The paper does an in-depth investigation into the attack methods for “injecting backdoors into machine learning models, based on compromising the loss-value computation in the model-training code.”

Using a sentiment analysis model, the team was able to replicate how the attack would work on something like always classifying as positive any reviews for movies made by Ed Wood.

“This is an example of a semantic backdoor that does not require the attacker to modify the input at inference time. The backdoor is triggered by unmodified reviews written by anyone, as long as they mention the attacker-chosen name,” the paper found. 

“Machine learning pipelines include code from open-source and proprietary repositories, managed via build and integration tools. Code management platforms are known vectors for malicious code injection, enabling attackers to directly modify source and binary code.”

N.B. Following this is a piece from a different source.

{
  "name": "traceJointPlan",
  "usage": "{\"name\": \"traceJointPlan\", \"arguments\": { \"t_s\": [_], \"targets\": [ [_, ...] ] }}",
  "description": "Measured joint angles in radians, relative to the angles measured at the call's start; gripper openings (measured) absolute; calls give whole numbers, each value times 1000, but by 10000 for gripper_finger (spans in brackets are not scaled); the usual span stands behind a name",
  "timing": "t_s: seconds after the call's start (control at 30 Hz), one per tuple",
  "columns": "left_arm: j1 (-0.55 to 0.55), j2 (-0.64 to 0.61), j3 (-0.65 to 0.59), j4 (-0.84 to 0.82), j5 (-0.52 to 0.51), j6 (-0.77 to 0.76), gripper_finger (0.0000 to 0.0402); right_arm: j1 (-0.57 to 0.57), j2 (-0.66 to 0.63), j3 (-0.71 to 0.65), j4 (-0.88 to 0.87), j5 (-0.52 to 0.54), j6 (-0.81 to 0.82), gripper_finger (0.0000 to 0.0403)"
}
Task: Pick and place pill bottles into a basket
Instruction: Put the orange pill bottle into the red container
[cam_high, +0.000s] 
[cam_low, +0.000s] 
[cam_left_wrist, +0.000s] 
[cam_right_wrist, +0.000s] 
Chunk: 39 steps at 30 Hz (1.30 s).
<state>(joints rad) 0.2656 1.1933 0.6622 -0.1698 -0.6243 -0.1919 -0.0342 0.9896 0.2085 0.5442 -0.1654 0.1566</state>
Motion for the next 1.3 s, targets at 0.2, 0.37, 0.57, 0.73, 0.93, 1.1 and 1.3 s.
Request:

The study notes that popular ML repositories, which have thousands of forks, “are accompanied only by rudimentary tests (such as testing the shape of the output).”

To defend against the attack, the researchers suggested a system that could detect deviations from the model’s original code. 

But Shmatikov said that because of how popular AI and machine learning technologies have become, many non-expert users are building their models using code they barely understand.

“We’ve shown that this can have devastating security consequences,” Shmatikov said.  

He added that more work will need to be done on how the attack could be used to automate propaganda and other damaging efforts. 

The goal of the effort is to now create a defense system that will be able to “eliminate this entire class of attacks and make AI/ML safe even for non-expert users,” Shmatikov said.